Task objective | When you reach the line containing "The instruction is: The" in the records below, set it down exactly, together with every later line through the end, but not the pictures.

Data section |

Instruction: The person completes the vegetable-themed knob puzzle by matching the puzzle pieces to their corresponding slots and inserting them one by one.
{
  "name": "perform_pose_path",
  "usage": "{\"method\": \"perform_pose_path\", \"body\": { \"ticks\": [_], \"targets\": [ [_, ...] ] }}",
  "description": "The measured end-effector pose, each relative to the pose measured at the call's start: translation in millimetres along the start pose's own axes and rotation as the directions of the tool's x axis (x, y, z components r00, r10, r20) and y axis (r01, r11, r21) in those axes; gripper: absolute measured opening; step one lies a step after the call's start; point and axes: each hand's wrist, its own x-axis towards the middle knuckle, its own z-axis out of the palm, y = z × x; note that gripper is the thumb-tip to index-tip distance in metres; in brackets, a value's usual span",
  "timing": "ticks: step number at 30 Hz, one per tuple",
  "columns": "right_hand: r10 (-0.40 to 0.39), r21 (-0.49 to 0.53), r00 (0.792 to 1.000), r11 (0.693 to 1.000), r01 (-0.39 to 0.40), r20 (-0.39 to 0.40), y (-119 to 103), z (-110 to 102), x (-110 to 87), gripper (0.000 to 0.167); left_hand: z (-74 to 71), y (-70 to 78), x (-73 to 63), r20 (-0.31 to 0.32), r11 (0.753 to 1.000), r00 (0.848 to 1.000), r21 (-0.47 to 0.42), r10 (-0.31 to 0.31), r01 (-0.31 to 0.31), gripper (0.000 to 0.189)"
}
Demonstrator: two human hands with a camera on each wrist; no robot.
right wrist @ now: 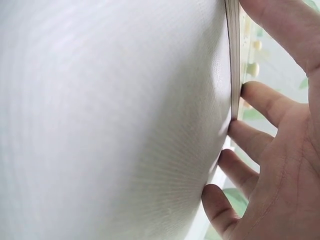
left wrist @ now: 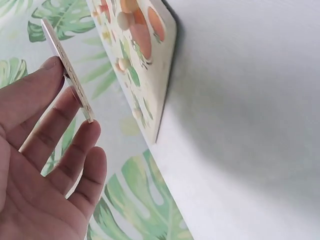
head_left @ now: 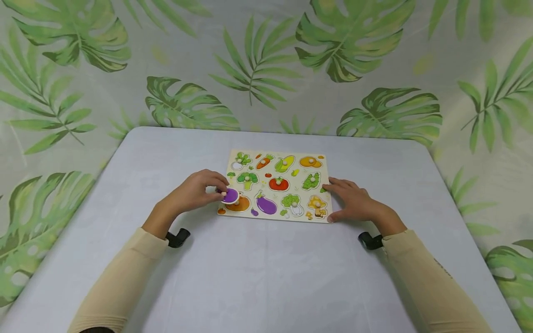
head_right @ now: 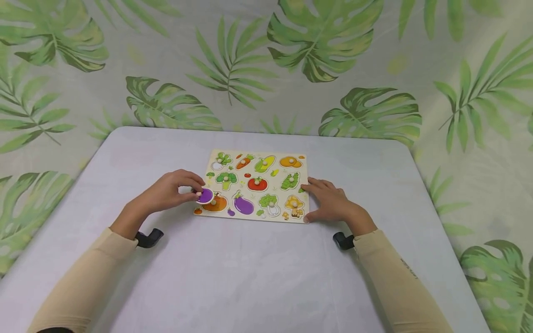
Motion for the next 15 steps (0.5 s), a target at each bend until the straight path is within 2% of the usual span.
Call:
{"method": "perform_pose_path", "body": {
  "ticks": [9,15],
  "targets": [
    [-0.003,0.006,1.000,1.000,0.003,-0.006,1.2,-1.6,-2.1,0.096,9.6,14.5,41.0,0.047,0.998,0.997,-0.003,0.061,-0.060,0.012],
    [-0.004,0.020,1.000,1.000,0.004,-0.007,-1.5,-2.5,-3.5,0.095,13.4,21.6,59.0,0.063,0.998,0.996,0.015,0.066,-0.067,0.010]
  ]
}}
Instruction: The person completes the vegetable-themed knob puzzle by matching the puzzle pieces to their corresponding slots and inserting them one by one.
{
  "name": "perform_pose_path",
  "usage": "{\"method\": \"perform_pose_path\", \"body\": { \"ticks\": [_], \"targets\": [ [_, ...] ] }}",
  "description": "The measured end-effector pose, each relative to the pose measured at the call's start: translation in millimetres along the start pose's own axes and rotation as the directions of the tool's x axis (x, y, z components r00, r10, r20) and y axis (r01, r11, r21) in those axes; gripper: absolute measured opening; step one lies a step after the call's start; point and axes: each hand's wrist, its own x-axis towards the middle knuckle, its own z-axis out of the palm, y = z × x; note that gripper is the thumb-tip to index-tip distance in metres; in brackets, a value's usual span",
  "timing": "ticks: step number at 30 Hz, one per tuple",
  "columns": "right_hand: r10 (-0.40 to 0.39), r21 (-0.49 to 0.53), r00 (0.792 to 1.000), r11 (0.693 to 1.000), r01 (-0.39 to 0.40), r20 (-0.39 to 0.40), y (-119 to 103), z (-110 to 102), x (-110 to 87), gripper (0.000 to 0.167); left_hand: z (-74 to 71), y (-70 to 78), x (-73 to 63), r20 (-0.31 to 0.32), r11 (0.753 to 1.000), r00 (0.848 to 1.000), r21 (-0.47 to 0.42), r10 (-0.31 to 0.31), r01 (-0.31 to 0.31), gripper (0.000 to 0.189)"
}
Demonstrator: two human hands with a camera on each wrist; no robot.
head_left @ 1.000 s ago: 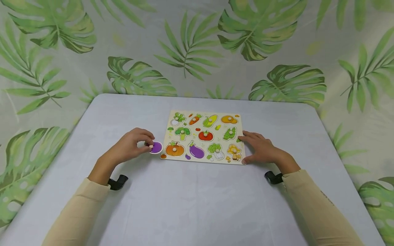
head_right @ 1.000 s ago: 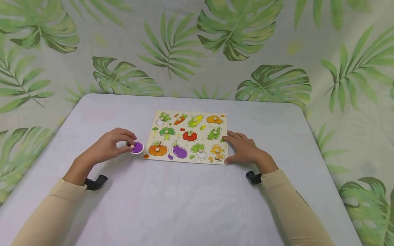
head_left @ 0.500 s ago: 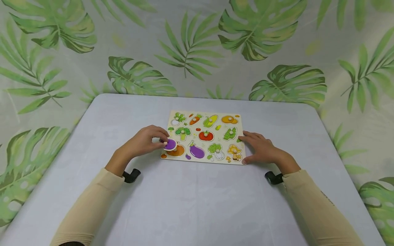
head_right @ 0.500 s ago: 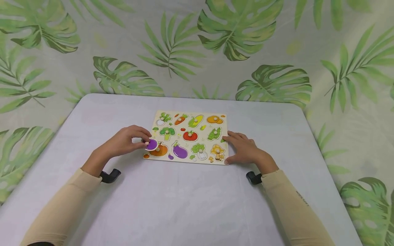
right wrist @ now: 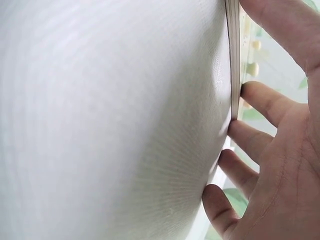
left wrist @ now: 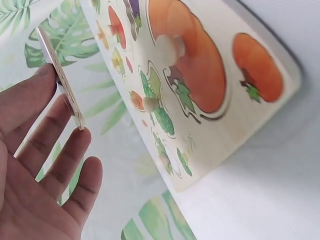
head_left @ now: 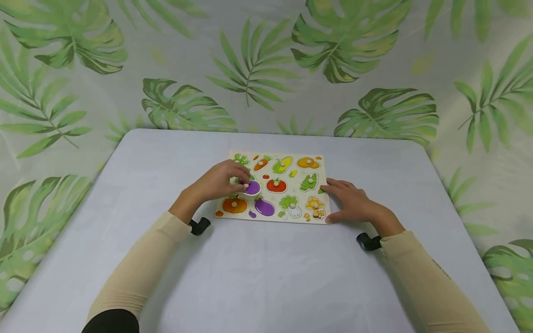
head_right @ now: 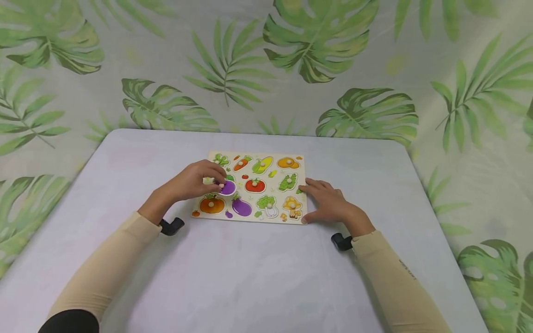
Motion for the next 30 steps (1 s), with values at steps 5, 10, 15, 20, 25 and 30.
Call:
{"method": "perform_pose_path", "body": {
  "ticks": [5,10,15,20,25,30],
  "targets": [
    [0.003,-0.005,1.000,1.000,-0.003,-0.001,-1.9,0.1,0.0,0.095,3.5,4.2,12.3,0.021,1.000,1.000,0.009,-0.001,0.001,0.011],
    [0.003,-0.013,1.000,1.000,-0.003,-0.001,-0.6,0.6,0.3,0.095,7.6,7.5,27.4,0.044,1.000,0.999,0.005,-0.006,0.005,0.010],
    [0.000,-0.014,1.000,1.000,0.000,0.004,0.6,2.1,1.1,0.095,10.5,9.0,40.9,0.052,1.000,0.999,-0.008,-0.002,0.002,0.009],
    [0.008,-0.019,1.000,1.000,-0.007,0.007,1.1,3.5,1.3,0.095,12.1,9.9,48.8,0.058,1.000,0.998,-0.023,0.006,-0.005,0.009],
    [0.006,-0.019,1.000,1.000,-0.006,0.001,1.3,3.5,1.7,0.096,13.9,8.9,49.2,0.084,1.000,0.996,-0.022,-0.001,0.003,0.009],
    [0.005,-0.028,1.000,1.000,-0.005,-0.003,1.2,2.8,2.4,0.095,14.9,7.3,46.5,0.097,1.000,0.995,-0.008,-0.002,0.003,0.010]
  ]
}}
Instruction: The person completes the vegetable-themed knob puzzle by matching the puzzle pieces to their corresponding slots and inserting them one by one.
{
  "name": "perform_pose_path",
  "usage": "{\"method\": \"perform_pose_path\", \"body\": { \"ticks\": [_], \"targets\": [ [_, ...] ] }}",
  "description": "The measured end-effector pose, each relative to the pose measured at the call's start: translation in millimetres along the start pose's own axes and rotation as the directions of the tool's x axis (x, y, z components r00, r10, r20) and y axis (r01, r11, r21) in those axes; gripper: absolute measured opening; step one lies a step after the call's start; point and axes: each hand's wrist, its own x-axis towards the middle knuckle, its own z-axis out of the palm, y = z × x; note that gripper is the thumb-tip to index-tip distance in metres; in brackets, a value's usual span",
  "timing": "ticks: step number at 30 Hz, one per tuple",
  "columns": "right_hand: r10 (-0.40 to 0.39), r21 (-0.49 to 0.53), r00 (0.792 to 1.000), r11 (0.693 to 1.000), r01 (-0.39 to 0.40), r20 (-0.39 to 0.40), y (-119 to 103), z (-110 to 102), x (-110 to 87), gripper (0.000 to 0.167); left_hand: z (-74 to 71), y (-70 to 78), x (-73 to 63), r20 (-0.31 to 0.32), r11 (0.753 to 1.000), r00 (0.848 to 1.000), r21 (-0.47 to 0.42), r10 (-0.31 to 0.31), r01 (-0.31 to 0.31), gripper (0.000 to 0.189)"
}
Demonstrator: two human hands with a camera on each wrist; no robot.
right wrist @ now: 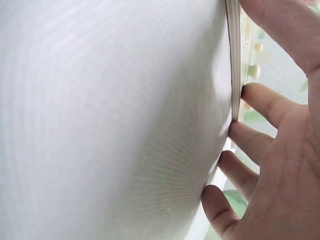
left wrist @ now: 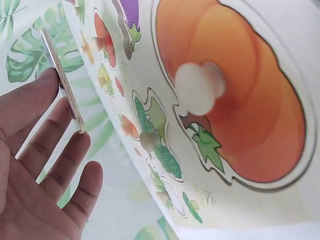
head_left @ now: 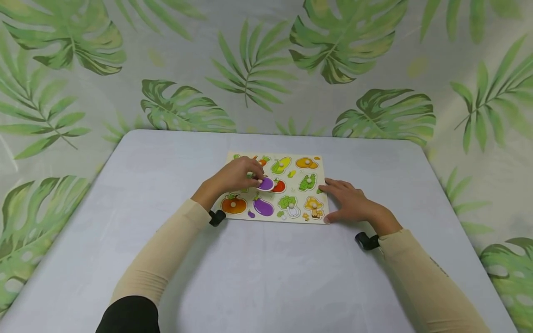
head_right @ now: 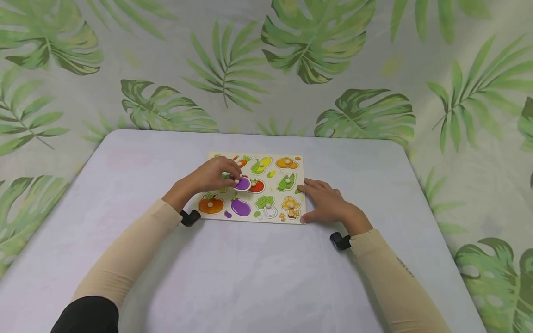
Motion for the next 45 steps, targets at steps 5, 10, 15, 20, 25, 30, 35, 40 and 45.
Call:
{"method": "perform_pose_path", "body": {
  "ticks": [5,10,15,20,25,30,35,40,45],
  "targets": [
    [-0.006,0.002,1.000,1.000,0.006,0.002,0.2,-0.7,0.8,0.096,2.3,-0.3,-3.8,0.032,1.000,0.999,0.011,-0.002,0.001,0.008],
    [-0.009,0.010,1.000,1.000,0.009,0.005,1.7,-1.1,1.6,0.097,8.7,1.4,-8.9,0.077,0.999,0.997,0.035,-0.029,0.027,0.009],
    [-0.008,0.013,1.000,1.000,0.008,0.005,1.7,-0.4,2.1,0.097,16.9,4.6,-15.7,0.093,0.998,0.996,0.058,-0.014,0.009,0.010],
    [-0.002,0.014,1.000,1.000,0.002,0.004,1.7,1.0,2.0,0.097,21.2,7.2,-19.4,0.098,0.997,0.995,0.077,0.011,-0.019,0.010],
    [-0.008,0.012,1.000,1.000,0.008,-0.003,1.1,1.2,0.8,0.097,26.2,8.0,-21.8,0.104,0.995,0.994,0.089,0.031,-0.041,0.010],
    [-0.007,0.009,1.000,1.000,0.007,-0.003,-0.2,1.2,-0.2,0.096,32.0,8.3,-24.6,0.110,0.991,0.992,0.108,0.065,-0.077,0.009],
    [-0.009,0.009,1.000,1.000,0.009,-0.004,0.1,1.3,0.0,0.096,35.7,8.4,-26.1,0.118,0.989,0.992,0.134,0.048,-0.064,0.009],
    [-0.009,0.007,1.000,1.000,0.009,-0.003,0.2,0.5,0.2,0.095,37.0,9.8,-25.6,0.118,0.985,0.992,0.159,0.050,-0.068,0.011],
    [-0.005,0.008,1.000,1.000,0.005,-0.003,-0.7,-0.7,-0.3,0.095,38.3,11.4,-24.1,0.106,0.983,0.993,0.173,0.052,-0.070,0.009]
  ]
}}
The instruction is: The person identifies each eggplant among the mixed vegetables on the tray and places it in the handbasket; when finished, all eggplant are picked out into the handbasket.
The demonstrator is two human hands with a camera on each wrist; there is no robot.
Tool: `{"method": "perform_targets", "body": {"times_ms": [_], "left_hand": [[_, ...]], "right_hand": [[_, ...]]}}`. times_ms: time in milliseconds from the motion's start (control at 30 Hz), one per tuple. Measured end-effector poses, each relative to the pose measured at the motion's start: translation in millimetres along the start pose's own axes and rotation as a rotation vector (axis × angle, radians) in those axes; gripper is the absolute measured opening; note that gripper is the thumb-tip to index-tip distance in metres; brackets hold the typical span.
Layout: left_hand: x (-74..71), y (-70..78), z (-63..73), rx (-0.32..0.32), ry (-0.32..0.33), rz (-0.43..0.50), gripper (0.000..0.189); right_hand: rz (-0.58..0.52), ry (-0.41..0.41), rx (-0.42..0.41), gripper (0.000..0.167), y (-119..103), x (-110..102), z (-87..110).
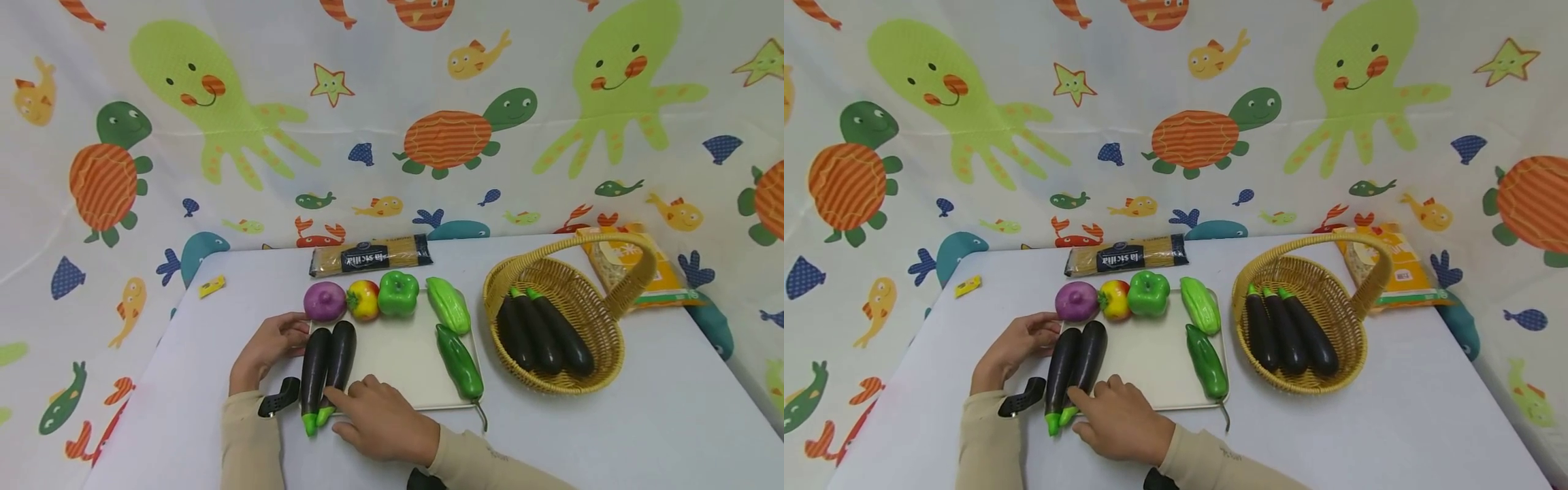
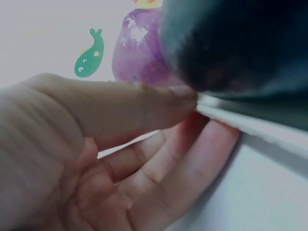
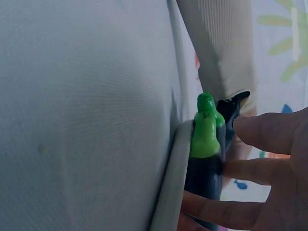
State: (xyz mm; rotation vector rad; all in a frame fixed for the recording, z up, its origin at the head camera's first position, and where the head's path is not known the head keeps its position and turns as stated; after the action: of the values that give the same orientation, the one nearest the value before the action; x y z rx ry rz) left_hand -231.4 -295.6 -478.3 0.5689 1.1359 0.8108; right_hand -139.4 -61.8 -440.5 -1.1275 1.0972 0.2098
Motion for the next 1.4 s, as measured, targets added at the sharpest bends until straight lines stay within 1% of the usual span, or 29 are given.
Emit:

Answer to this task |
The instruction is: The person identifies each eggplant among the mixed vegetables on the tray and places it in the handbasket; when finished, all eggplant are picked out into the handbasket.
The demonstrator is two human hands with a camera on each wrist; there is no robot.
Tool: `{"method": "perform_targets", "body": {"times_ms": [_], "left_hand": [[_, ...]], "right_hand": [[_, ...]]}}`. times_ms: time in milliseconds from the motion's start (control at 30 Hz), one per tuple. Measured end-effector poses, each relative to the pose measured at the motion's start: translation in millimetres along the start pose's own axes and rotation as a rotation vector (axis × angle, radians) in those axes; gripper is the absolute measured opening; note that gripper is the thumb-tip to index-tip distance in metres; brackets hold the typical span.
Layout: left_hand: x (-74..71), y (-70..78), z (-63..73), rx (-0.32..0.32), ry (-0.32..0.33), rz (-0.43..0.50), gripper (0.000..0.189); right_hand: rz (-0.58..0.52), ry (-0.41..0.41), rx (-0.42..0.41), gripper (0.000..0.167), y (-119..103), x (-110..102), z (-87..110).
State: (xyz mm; rotation vector rad; all in a frame fixed for the recording, z up, its origin at the head camera's first position, and where the head's path is not known the head keeps its position and turns as stated; after the action: of the values that give the same orientation, the one nearest the value before the action; x y z rx ry rz) left_hand -231.4 -295.6 -478.3 0.5689 1.1359 0.8108; right_hand -139.4 -61.8 -440.5 -1.1275 1.0972 0.2098
Motion for the next 1.4 s, as measured, targets added at the sharpest bends until straight lines stay within 1% of the usual span, or 29 are given.
Emit:

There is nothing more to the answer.